## Exercise directions:
Copy out exactly, from the entries that follow, the line holding "(192, 78): 1.79", the line holding "Camera: 547 x", and all lines between them, but no pictures.

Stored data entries
=== Begin Enclosure ===

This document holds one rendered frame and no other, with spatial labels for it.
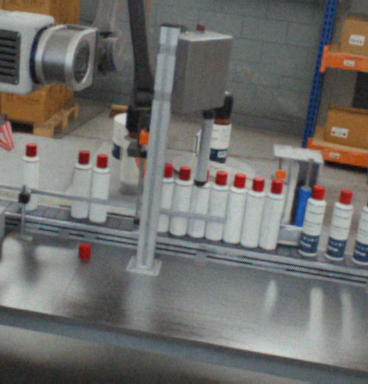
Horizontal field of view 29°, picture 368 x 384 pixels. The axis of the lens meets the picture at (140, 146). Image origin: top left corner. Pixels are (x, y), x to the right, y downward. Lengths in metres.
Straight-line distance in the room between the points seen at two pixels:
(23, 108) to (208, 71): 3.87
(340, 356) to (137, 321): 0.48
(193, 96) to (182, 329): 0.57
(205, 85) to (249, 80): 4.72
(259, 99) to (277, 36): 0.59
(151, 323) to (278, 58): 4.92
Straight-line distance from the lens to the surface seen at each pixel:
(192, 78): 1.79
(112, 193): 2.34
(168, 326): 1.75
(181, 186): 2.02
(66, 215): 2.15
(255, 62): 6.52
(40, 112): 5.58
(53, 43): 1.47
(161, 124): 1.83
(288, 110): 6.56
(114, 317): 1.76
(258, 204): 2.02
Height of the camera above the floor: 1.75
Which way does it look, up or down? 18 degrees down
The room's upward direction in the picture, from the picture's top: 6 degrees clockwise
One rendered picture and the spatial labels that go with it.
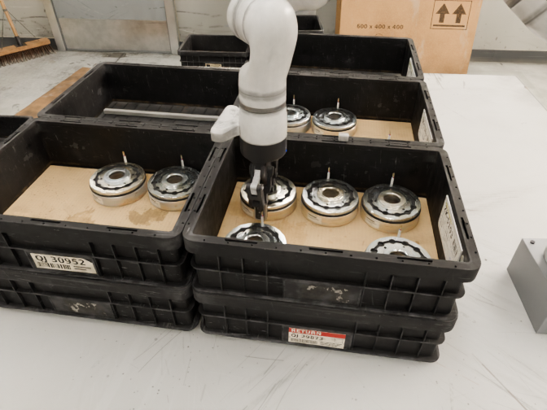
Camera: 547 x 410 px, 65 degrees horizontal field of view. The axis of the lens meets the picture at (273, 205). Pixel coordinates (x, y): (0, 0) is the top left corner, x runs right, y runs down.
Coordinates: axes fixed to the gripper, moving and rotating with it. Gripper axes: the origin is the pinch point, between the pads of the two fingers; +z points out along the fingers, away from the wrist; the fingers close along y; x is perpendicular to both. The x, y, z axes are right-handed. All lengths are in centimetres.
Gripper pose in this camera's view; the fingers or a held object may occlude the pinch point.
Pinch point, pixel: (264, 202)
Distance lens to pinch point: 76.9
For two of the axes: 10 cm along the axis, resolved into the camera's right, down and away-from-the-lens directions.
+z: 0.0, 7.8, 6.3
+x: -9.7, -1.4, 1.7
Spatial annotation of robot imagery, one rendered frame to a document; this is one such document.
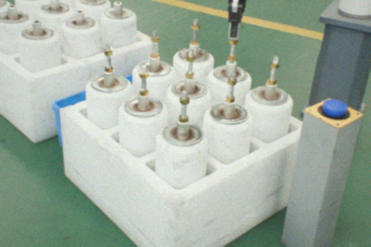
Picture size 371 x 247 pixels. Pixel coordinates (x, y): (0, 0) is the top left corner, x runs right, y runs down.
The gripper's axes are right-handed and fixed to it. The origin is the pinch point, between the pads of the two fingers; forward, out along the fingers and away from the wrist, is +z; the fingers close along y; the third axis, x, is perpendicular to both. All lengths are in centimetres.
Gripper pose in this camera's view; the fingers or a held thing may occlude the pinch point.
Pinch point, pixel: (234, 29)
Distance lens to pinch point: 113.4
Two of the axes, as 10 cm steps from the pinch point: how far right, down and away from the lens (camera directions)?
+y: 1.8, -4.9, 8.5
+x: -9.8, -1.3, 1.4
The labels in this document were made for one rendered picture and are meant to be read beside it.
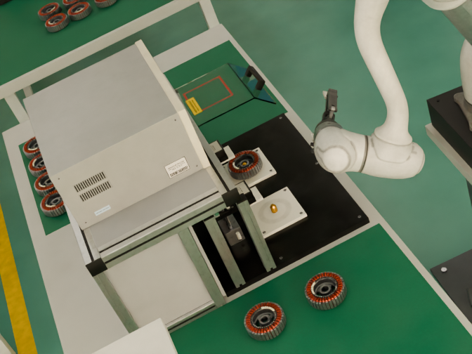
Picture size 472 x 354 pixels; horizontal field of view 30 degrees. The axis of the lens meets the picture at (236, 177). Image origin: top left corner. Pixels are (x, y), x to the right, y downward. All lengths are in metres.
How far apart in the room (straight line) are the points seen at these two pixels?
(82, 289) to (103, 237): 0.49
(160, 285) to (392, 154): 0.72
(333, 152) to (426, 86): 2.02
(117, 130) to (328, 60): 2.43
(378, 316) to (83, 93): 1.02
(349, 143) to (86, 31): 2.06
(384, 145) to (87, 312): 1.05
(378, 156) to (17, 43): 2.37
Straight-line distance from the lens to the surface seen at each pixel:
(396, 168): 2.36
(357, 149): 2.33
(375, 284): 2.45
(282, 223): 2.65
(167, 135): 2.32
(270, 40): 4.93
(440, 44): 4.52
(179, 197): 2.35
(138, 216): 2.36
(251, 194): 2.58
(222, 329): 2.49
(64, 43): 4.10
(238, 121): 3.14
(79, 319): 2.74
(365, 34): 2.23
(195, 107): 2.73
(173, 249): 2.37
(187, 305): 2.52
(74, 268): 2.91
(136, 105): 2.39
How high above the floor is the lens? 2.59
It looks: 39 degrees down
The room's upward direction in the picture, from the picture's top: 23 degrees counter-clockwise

=== End Enclosure ===
=== Begin Enclosure ===

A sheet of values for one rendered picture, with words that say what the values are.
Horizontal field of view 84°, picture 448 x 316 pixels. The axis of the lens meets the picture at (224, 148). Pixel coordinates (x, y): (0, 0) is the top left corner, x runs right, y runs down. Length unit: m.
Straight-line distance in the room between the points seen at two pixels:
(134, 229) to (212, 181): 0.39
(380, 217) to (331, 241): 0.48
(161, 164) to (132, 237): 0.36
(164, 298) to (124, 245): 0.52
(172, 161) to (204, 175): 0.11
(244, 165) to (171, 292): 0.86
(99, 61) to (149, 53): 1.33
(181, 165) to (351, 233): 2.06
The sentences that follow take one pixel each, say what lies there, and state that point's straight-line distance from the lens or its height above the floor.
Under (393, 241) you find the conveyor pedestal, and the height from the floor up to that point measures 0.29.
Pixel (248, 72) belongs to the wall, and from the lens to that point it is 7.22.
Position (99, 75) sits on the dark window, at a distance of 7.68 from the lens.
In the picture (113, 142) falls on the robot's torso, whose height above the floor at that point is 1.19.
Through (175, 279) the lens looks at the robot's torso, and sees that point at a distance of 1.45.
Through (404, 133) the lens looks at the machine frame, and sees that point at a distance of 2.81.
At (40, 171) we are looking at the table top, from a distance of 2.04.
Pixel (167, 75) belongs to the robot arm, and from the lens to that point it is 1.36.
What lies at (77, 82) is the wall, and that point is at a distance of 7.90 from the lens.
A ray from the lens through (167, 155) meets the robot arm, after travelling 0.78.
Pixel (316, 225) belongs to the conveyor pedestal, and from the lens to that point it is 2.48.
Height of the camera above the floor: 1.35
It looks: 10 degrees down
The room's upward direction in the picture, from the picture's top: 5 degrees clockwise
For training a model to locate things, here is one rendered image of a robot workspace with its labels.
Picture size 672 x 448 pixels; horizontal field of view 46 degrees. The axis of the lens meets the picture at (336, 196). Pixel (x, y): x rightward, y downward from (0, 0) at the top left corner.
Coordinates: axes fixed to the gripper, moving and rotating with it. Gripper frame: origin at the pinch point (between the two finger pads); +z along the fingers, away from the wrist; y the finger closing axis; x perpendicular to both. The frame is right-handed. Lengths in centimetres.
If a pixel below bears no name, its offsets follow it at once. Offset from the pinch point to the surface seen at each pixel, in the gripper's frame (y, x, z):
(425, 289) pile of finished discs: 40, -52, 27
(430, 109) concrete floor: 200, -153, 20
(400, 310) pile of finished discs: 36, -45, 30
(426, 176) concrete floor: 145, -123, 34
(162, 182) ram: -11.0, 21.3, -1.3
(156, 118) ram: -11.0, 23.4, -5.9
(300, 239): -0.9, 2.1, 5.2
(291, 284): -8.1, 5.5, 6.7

=== End Enclosure ===

## Solved problem:
(192, 78): 1.79
(112, 193): 2.34
(168, 326): 1.75
(181, 186): 2.02
(66, 215): 2.15
(255, 62): 6.52
(40, 112): 5.58
(53, 43): 1.47
(161, 124): 1.83
(288, 110): 6.56
(114, 317): 1.76
(258, 204): 2.02
Height of the camera above the floor: 1.75
Which way does it look, up or down? 18 degrees down
The room's upward direction in the picture, from the picture's top: 6 degrees clockwise
One rendered picture and the spatial labels that go with it.
Camera: 547 x 410 px, 65 degrees horizontal field of view. The axis of the lens meets the picture at (273, 205). Pixel coordinates (x, y): (0, 0) is the top left corner, x runs right, y runs down.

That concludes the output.